Multi asset 1031 exchanges apply to sales of apartments, motels, dry cleaners, laundromats, gas stations and variety of franchises including self storage facilities, convenience stores, fast food, automotive and technology service providers. Each has in common real and personal property that can be sold and capital gain and recaptured depreciation taxes deferred when real and personal property are replaced in an Internal Revenue Service (IRS) 1031 tax deferred exchange.

Fast Food Franchise

For example, a Chicken Express franchisee may wish to relocate to a better location or different city. When the sales contract is drafted, it is advisable to assign values to the real and personal property. This allows for an allocation of gain to underlying assets. Real property is matched to real property, while personal property is grouped together. Goodwill or going concern value is excluded. Following the closing, identification of the replacement property must be received preferrably by the Qualified Intermediary.

Incidental Rule

The 1031 identification rule requires that real and personal property are identified by the 45th calendar day post closing of the first property in the exchange. Personal property considered incidental to the larger property is not treated separate given the value does not exceed 15% of the aggregate fair market value of the larger property.
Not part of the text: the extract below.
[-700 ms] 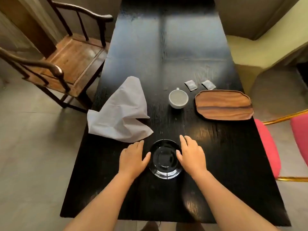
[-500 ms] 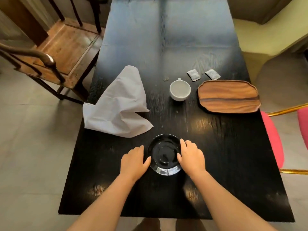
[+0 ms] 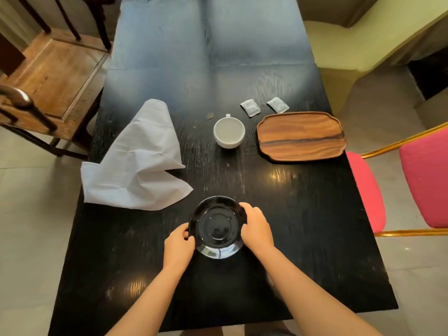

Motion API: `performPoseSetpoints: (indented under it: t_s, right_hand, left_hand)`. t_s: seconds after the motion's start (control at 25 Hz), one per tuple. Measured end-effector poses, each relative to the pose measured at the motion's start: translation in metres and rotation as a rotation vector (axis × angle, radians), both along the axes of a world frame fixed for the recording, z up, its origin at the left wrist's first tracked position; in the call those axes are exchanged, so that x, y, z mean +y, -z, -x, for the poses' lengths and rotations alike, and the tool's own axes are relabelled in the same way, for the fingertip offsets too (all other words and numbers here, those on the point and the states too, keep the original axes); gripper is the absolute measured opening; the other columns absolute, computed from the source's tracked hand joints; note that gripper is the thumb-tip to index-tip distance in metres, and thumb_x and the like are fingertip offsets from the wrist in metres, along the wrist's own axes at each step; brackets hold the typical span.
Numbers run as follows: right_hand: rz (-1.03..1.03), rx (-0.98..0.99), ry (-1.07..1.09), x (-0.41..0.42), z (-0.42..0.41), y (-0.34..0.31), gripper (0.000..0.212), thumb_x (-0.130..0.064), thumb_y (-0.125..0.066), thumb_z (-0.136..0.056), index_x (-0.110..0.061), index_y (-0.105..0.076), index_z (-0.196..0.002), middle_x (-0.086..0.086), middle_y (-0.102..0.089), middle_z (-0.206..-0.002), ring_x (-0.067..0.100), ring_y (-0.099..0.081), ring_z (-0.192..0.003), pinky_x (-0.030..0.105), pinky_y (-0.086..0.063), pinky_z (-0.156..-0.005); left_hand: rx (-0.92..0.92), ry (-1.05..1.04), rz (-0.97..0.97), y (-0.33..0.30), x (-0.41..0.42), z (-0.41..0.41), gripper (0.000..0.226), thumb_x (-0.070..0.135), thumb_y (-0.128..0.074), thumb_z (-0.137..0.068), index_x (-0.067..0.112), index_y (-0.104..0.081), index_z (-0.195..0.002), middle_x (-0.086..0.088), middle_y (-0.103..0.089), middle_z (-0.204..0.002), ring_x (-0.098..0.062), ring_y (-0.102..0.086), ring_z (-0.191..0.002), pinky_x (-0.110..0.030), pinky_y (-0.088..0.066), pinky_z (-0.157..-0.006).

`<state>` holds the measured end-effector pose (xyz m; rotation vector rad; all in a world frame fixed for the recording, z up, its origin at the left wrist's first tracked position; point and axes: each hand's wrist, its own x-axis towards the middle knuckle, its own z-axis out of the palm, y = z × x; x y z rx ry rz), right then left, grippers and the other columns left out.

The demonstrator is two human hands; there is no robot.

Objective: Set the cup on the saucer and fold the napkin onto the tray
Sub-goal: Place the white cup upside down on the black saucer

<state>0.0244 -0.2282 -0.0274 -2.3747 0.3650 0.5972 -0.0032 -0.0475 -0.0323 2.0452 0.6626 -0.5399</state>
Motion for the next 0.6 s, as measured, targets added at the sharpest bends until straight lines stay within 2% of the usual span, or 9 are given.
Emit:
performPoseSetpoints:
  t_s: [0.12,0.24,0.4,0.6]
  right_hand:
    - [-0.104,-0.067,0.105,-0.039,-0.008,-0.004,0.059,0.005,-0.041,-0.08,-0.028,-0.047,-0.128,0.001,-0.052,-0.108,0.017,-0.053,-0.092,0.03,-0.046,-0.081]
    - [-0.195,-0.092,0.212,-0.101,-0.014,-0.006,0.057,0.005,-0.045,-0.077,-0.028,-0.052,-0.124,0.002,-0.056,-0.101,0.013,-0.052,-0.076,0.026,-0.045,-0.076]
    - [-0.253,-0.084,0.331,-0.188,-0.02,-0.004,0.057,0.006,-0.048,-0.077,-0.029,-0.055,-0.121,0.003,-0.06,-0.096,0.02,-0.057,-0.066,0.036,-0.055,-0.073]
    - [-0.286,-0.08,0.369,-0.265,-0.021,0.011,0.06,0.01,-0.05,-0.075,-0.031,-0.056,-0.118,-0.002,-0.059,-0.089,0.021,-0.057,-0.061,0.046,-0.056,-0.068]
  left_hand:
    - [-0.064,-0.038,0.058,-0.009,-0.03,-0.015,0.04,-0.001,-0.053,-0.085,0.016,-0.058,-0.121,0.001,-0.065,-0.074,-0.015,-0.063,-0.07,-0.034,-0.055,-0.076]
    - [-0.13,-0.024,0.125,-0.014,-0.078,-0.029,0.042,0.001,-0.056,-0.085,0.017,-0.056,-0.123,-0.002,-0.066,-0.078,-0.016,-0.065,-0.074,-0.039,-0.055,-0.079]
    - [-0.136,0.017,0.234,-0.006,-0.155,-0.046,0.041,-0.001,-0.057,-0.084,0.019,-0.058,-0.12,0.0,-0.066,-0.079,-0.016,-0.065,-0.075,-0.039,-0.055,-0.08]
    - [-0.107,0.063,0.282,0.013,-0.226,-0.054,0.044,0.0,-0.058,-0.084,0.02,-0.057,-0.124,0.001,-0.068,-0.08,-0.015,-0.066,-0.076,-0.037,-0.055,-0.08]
  • For example, a self storage facility may have a fence, gate and personal property perhaps associated with the tenant managing the property. Given the value of the personal property sold does not exceed 15% of the gross sales price, the personal property does not need to be itemized on the identification form.
  • If the value does exceed 15%, then the personal property is grouped into one of thirteen like-kind General Asset Classes or North American Industry Classification System (NAICS) and listed as a group of potential replacement property. If three or more properties are to be identified, it is suggested to use the 200% rule when identifying versus the three property rule.

Identification

Utilizing the two hundred percent rule allows four or more properties to be identified. Property identified should not exceed 200% of the relinquished property value otherwise, 95% of what has been identified must be acquired.

In the case of the fast food franchise, the identification may include up to three locations and a fourth identification of personal property group if the value exceeds 15% of the gross sales price.

1031 Benefits

The benefits of an IRS 1031 tax deferred exchange are:

  • indefinite interest free loan of taxable dollars
  • relocation
  • consolidation
  • depreciation
  • diversification
  • replacement of under performing asset.

1031 exchanges provide business owners with the capability to make changes to their overall business structure without the cash outlays for capital gains and recaptured depreciation taxes. The tax obligation is not eliminated, only deferred until the sale of the replacement property.

Conclusion

When exchanging a multi asset property such as a franchise, the personal property does not need to be identified given the 15% incidental rule.

Considering selling your franchise or a business and need to make improvements to the replacement property? An improvement or build to suit exchange is used to make improvements to the parcel.

Subway Franchise 1031 Exchange

“I could not be happier with the outcome and the confidence I have in Atlas 1031 Exchange. Andy did what he said he would do and kept me informed of the progress and what I needed to do. I will be working with Andy again in the near future.”

The Subway owner called to discuss how a 1031 exchange could help him transition into a new business. After the initial discussion, I spoke with his attorney to further understand his client’s transaction. As the sub-lessee of a thirty plus year lease, the lessee allowed him to sell his lease interest to exchange for real property. The IRS considers a thirty or more year lease as real property and eligible for a 1031 tax deferred exchange.

The exchange is now completed with the Subway owner owning real property in preparation to open a new business not related to the food industry. The owner found working with Atlas 1031 wonderful and very professional. He remarked that plenty of time was provided to answer his questions and understand the particulars as they related to the 1031 exchange.

Subway Owner
Albuquerque, NM

1031 Tax Consequences of Selling Business Assets

When selling a business, consideration of the tax consequences, including a 1031 exchange is often not at the top of the list. Following a meeting with your CFO or CPA, the federal, state and recaptured depreciation tax obligation is determined and now included in the dizzying array of outcomes as is the decision of whether or not to replace the assets. By replacing all or some of the assets, the federal, state and recaptured depreciation taxes can be deferred in a 1031 exchange. Rather than paying the tax, those dollars can be used towards as an interest free loan towards acquiring replacement property. The tax obligation does not go away, but is postponed; delayed until time the newly acquired property is sold. Another 1031 exchange is possible, or should the assets be inherited, the basis is stepped up to the heirs.